Items from a data source:
[Start of Attachment]

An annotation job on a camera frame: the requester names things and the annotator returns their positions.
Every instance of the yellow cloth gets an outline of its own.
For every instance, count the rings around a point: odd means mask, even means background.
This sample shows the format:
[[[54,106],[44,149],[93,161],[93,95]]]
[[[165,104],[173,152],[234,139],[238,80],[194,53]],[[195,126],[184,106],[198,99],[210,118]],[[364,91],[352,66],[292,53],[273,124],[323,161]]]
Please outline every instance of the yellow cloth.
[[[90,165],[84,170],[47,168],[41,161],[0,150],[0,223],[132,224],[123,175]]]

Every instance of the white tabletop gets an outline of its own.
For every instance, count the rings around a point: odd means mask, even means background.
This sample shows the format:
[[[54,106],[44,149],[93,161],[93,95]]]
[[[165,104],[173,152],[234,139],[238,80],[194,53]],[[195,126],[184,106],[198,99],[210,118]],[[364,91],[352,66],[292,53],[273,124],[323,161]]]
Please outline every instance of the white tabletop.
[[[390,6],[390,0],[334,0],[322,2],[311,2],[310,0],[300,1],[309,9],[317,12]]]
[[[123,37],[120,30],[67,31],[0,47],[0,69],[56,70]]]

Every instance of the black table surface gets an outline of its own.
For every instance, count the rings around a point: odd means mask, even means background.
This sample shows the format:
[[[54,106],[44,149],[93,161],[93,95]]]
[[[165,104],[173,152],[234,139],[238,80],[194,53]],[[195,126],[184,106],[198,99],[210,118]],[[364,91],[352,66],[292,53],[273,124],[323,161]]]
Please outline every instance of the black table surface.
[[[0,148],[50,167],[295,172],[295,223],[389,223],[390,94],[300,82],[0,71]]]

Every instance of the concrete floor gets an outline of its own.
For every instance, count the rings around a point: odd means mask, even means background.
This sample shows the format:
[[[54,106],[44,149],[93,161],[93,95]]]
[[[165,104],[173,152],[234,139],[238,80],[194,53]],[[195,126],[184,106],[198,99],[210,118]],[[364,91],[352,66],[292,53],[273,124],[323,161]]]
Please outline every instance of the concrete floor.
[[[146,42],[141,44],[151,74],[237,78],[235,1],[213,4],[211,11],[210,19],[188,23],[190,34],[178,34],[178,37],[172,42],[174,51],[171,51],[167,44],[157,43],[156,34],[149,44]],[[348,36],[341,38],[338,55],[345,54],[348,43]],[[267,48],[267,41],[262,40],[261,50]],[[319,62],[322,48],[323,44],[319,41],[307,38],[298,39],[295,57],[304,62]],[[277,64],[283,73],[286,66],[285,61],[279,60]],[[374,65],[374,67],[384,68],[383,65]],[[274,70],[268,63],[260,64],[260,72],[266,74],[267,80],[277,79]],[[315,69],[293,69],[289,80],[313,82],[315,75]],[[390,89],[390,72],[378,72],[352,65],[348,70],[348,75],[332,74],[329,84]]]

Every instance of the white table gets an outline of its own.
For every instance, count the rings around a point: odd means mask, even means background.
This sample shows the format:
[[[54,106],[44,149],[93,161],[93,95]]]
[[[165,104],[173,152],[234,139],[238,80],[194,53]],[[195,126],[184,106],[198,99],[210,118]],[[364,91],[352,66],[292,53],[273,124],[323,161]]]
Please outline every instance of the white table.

[End of Attachment]

Exercise objective
Take the entries above and transcribe them exactly.

Solution for this problem
An annotation job on a camera frame: the requester names things and the annotator returns their positions.
Every instance of the yellow cloth gets an outline of its own.
For every instance, count the rings around a point: odd means mask, even means background.
This sample shows the format:
[[[54,106],[44,149],[93,161],[93,95]]]
[[[165,104],[173,152],[234,139],[238,80],[194,53]],[[195,126],[184,106],[198,99],[210,118]],[[364,91],[352,66],[292,53],[273,124],[323,161]]]
Please outline every instance of the yellow cloth.
[[[90,165],[84,170],[47,168],[41,161],[0,150],[0,223],[132,224],[123,175]]]

Every instance of the white tabletop gets an outline of its own.
For every instance, count the rings around a point: odd means mask, even means background.
This sample shows the format:
[[[54,106],[44,149],[93,161],[93,95]]]
[[[165,104],[173,152],[234,139],[238,80],[194,53]],[[195,126],[184,106],[198,99],[210,118]],[[364,91],[352,66],[292,53],[273,124],[323,161]]]
Please outline every instance of the white tabletop.
[[[390,6],[390,0],[334,0],[322,2],[311,2],[310,0],[300,1],[309,9],[317,12]]]
[[[123,37],[120,30],[67,31],[0,47],[0,69],[56,70]]]

Every instance of the black table surface gets an outline of its own.
For every instance, count the rings around a point: odd means mask, even means background.
This sample shows the format:
[[[54,106],[44,149],[93,161],[93,95]]]
[[[165,104],[173,152],[234,139],[238,80],[194,53]],[[195,126],[184,106],[198,99],[210,118]],[[364,91],[352,66],[292,53],[273,124],[323,161]]]
Please outline every instance of the black table surface.
[[[0,148],[50,167],[295,172],[295,223],[389,223],[390,94],[300,82],[0,71]]]

Every instance of the concrete floor gets an outline of its own.
For every instance, count the rings around a point: odd means mask, even means background.
This sample shows the format:
[[[54,106],[44,149],[93,161],[93,95]]]
[[[165,104],[173,152],[234,139],[238,80],[194,53]],[[195,126],[184,106],[198,99],[210,118]],[[364,91],[352,66],[292,53],[273,124],[323,161]]]
Please outline every instance of the concrete floor.
[[[146,42],[141,44],[151,74],[237,78],[235,1],[213,4],[211,11],[210,19],[188,23],[190,34],[178,34],[178,37],[172,42],[174,51],[171,51],[167,44],[157,43],[156,34],[149,44]],[[348,36],[341,38],[338,55],[345,54],[348,43]],[[267,48],[267,41],[262,40],[261,50]],[[319,62],[322,48],[323,44],[319,41],[307,38],[298,39],[295,57],[304,62]],[[277,64],[283,73],[286,66],[285,61],[279,60]],[[374,65],[374,67],[384,68],[383,65]],[[274,70],[268,63],[260,64],[260,72],[266,74],[267,80],[277,79]],[[315,69],[293,69],[289,80],[313,82],[315,75]],[[390,89],[390,72],[378,72],[352,65],[348,70],[348,75],[332,74],[329,84]]]

Every instance of the white table gets an outline of its own.
For every instance, count the rings around a point: odd means mask, even means background.
This sample shows the format:
[[[54,106],[44,149],[93,161],[93,95]]]
[[[165,104],[173,152],[234,139],[238,80],[194,53]],[[195,126],[184,106],[198,99],[210,118]],[[364,91],[352,66],[292,53],[273,124],[323,161]]]
Please outline every instance of the white table.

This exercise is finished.